“Complain against a Doctor & Face Prison”

Anne Mirchell, a nurse in a small town west Texas town, has been indicted and will face trial on Monday for sending an unsigned complaint against the doctor she worked for practicing bad medicine.

She is charged with “misuse of official information,” a third-degree felony in Texas.

The prosecutor said he would show that Mrs. Mitchell had a history of making “inflammatory” statements about Dr. Rolando G. Arafiles Jr. and intended to damage his reputation when she reported him last April to the Texas Medical Board, which licenses and disciplines doctors.

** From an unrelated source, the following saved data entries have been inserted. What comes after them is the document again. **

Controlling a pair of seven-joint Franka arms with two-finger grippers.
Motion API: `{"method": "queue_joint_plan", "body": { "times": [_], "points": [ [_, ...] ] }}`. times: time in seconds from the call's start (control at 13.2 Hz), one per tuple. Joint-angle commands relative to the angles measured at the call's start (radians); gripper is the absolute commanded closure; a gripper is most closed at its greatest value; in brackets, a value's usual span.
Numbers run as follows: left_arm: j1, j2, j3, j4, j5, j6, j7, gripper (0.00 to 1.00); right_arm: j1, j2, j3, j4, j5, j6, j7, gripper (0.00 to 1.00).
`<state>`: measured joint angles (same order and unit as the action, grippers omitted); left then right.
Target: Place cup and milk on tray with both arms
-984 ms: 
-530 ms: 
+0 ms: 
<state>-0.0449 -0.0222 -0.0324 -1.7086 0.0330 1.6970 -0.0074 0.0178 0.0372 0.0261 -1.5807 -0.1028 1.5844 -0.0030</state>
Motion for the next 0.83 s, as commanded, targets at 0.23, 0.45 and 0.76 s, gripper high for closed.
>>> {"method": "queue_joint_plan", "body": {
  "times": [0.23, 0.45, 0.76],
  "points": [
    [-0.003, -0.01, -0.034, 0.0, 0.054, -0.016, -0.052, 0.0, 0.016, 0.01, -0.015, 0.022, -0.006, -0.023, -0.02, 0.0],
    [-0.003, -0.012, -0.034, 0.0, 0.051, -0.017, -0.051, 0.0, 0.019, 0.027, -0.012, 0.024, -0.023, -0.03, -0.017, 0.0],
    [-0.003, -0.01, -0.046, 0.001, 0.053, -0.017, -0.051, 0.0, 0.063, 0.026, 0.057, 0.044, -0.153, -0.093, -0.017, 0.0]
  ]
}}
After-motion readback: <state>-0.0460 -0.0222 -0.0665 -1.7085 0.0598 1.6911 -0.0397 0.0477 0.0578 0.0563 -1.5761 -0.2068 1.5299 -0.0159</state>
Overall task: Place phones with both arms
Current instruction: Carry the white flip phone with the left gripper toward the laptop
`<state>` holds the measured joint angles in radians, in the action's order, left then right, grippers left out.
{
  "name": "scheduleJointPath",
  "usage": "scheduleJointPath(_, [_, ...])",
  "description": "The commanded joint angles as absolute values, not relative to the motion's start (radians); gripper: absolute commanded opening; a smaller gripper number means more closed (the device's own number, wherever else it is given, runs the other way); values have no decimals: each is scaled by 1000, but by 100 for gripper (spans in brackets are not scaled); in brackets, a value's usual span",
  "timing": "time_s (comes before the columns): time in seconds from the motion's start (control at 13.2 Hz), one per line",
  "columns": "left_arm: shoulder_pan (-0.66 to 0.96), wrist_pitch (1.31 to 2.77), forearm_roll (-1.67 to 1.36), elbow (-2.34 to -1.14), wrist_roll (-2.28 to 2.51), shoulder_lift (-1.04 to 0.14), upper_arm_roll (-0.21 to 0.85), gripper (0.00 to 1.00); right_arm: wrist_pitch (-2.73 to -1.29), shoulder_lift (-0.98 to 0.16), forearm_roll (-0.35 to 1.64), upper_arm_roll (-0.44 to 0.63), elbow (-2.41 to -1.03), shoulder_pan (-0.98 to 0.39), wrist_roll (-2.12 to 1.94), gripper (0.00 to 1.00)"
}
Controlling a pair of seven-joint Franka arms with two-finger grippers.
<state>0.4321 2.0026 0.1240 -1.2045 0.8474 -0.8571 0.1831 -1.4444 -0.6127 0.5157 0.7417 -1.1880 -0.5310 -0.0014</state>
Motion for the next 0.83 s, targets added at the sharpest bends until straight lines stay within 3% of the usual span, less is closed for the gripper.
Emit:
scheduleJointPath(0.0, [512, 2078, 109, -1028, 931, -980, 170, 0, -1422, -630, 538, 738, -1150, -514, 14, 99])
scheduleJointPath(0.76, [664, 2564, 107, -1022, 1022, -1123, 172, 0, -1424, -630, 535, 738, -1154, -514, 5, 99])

Mrs. Mitchell counters that as an administrative nurse, she had a professional obligation to protect patients from what she saw as a pattern of improper prescribing and surgical procedures — including a failed skin graft that Dr. Arafiles performed in the emergency room, without surgical privileges. He also sutured a rubber tip to a patient’s crushed finger for protection, an unconventional remedy that was later flagged as inappropriate by the Texas Department of State Health Services.

Charges against a second nurse, Vickilyn Galle, who helped Mrs. Mitchell write the letter, were dismissed at the prosecutor’s discretion last week.

Even with all the so called “tort reform” doctors received in 2003, now they have even greater protection if this nurse is convicted for doing the right thing.